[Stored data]
_ _ _ _ _ _ _
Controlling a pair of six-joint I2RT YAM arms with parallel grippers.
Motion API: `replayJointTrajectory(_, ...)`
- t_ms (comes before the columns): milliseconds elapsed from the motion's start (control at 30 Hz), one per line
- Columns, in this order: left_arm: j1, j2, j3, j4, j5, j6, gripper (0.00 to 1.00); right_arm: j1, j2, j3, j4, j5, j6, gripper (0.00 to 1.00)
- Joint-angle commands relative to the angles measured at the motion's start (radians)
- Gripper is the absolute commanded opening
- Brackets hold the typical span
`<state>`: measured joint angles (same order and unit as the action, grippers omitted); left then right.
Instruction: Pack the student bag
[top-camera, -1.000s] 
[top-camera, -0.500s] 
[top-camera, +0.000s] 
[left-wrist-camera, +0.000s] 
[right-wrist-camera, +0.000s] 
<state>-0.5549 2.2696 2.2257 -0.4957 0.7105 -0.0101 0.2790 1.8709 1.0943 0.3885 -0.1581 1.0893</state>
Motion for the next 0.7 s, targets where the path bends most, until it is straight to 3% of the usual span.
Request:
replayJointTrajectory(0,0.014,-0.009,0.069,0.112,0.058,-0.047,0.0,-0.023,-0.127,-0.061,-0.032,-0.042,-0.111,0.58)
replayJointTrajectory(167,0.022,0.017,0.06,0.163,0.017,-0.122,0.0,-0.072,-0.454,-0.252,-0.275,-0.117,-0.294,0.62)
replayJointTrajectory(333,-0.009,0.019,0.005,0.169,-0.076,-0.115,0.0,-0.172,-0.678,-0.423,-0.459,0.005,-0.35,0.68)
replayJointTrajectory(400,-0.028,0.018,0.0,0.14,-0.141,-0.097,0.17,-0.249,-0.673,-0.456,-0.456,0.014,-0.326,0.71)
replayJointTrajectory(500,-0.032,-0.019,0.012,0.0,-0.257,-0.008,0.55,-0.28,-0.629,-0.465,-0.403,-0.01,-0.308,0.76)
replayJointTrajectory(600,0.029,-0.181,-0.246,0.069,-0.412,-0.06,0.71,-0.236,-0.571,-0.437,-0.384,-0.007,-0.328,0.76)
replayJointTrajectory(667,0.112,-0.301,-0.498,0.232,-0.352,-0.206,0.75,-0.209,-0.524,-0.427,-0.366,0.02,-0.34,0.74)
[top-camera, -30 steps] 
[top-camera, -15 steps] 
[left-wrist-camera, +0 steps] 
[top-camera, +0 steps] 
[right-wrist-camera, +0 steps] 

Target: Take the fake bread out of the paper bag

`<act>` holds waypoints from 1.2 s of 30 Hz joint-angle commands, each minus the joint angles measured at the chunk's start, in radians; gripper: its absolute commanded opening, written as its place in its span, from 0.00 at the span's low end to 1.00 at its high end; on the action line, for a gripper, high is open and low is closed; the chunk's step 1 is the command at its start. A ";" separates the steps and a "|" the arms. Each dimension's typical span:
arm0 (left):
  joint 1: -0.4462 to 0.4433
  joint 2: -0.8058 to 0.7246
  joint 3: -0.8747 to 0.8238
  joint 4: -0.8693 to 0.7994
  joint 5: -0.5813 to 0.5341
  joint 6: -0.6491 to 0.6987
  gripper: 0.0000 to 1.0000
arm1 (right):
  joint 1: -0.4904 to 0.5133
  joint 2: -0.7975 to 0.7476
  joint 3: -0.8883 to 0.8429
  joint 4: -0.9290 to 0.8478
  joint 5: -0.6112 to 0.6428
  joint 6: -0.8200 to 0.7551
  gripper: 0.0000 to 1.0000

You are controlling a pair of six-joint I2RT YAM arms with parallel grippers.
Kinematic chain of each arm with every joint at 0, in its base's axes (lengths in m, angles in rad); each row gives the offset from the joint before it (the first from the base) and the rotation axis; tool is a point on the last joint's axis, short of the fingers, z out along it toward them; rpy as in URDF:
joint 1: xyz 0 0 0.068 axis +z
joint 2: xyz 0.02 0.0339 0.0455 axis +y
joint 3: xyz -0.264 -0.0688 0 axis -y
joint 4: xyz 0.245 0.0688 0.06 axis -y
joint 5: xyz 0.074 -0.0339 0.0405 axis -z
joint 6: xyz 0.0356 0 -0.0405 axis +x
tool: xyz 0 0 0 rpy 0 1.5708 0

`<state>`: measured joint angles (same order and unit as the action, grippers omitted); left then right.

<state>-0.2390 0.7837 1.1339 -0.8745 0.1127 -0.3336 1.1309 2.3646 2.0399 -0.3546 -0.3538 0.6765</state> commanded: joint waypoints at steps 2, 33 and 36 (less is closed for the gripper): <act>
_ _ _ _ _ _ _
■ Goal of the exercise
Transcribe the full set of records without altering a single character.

■ Solution to this exercise
Controlling a pair of six-joint I2RT YAM arms with parallel grippers.
Motion API: `replayJointTrajectory(_, ...)`
- t_ms (comes before the columns): milliseconds elapsed from the motion's start (control at 30 Hz), one per line
- Columns, in this order: left_arm: j1, j2, j3, j4, j5, j6, gripper (0.00 to 1.00); right_arm: j1, j2, j3, j4, j5, j6, gripper (0.00 to 1.00)
- Joint-angle commands relative to the angles measured at the motion's start (radians)
- Gripper is the absolute commanded opening
- Brackets hold the typical span
`<state>`: measured joint angles (same order and unit as the action, grippers omitted); left then right.
Instruction: Pack the student bag
[top-camera, -1.000s] 
[top-camera, -0.500s] 
[top-camera, +0.000s] 
[left-wrist-camera, +0.000s] 
[right-wrist-camera, +0.000s] 
<state>-0.5549 2.2696 2.2257 -0.4957 0.7105 -0.0101 0.2790 1.8709 1.0943 0.3885 -0.1581 1.0893</state>
Motion for the next 0.7 s, targets where the path bends most, until it is straight to 3% of the usual span.
Request:
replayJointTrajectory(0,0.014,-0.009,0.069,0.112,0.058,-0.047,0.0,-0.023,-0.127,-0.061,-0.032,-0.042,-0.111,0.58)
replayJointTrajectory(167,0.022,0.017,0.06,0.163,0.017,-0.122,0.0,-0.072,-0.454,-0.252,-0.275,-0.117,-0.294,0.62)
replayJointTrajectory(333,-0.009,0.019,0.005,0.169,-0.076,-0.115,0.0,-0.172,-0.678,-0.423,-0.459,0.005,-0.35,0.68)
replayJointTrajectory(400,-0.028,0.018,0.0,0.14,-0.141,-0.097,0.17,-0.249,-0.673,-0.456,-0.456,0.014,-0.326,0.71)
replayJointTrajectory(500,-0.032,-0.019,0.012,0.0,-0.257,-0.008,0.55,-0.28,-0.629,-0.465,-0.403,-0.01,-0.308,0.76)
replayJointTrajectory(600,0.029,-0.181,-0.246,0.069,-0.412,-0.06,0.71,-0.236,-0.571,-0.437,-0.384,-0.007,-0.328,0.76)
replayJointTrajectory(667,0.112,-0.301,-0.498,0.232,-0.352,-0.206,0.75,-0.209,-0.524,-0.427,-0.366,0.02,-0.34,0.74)
[top-camera, -30 steps] 
[top-camera, -15 steps] 
[left-wrist-camera, +0 steps] 
[top-camera, +0 steps] 
[right-wrist-camera, +0 steps] 

Target: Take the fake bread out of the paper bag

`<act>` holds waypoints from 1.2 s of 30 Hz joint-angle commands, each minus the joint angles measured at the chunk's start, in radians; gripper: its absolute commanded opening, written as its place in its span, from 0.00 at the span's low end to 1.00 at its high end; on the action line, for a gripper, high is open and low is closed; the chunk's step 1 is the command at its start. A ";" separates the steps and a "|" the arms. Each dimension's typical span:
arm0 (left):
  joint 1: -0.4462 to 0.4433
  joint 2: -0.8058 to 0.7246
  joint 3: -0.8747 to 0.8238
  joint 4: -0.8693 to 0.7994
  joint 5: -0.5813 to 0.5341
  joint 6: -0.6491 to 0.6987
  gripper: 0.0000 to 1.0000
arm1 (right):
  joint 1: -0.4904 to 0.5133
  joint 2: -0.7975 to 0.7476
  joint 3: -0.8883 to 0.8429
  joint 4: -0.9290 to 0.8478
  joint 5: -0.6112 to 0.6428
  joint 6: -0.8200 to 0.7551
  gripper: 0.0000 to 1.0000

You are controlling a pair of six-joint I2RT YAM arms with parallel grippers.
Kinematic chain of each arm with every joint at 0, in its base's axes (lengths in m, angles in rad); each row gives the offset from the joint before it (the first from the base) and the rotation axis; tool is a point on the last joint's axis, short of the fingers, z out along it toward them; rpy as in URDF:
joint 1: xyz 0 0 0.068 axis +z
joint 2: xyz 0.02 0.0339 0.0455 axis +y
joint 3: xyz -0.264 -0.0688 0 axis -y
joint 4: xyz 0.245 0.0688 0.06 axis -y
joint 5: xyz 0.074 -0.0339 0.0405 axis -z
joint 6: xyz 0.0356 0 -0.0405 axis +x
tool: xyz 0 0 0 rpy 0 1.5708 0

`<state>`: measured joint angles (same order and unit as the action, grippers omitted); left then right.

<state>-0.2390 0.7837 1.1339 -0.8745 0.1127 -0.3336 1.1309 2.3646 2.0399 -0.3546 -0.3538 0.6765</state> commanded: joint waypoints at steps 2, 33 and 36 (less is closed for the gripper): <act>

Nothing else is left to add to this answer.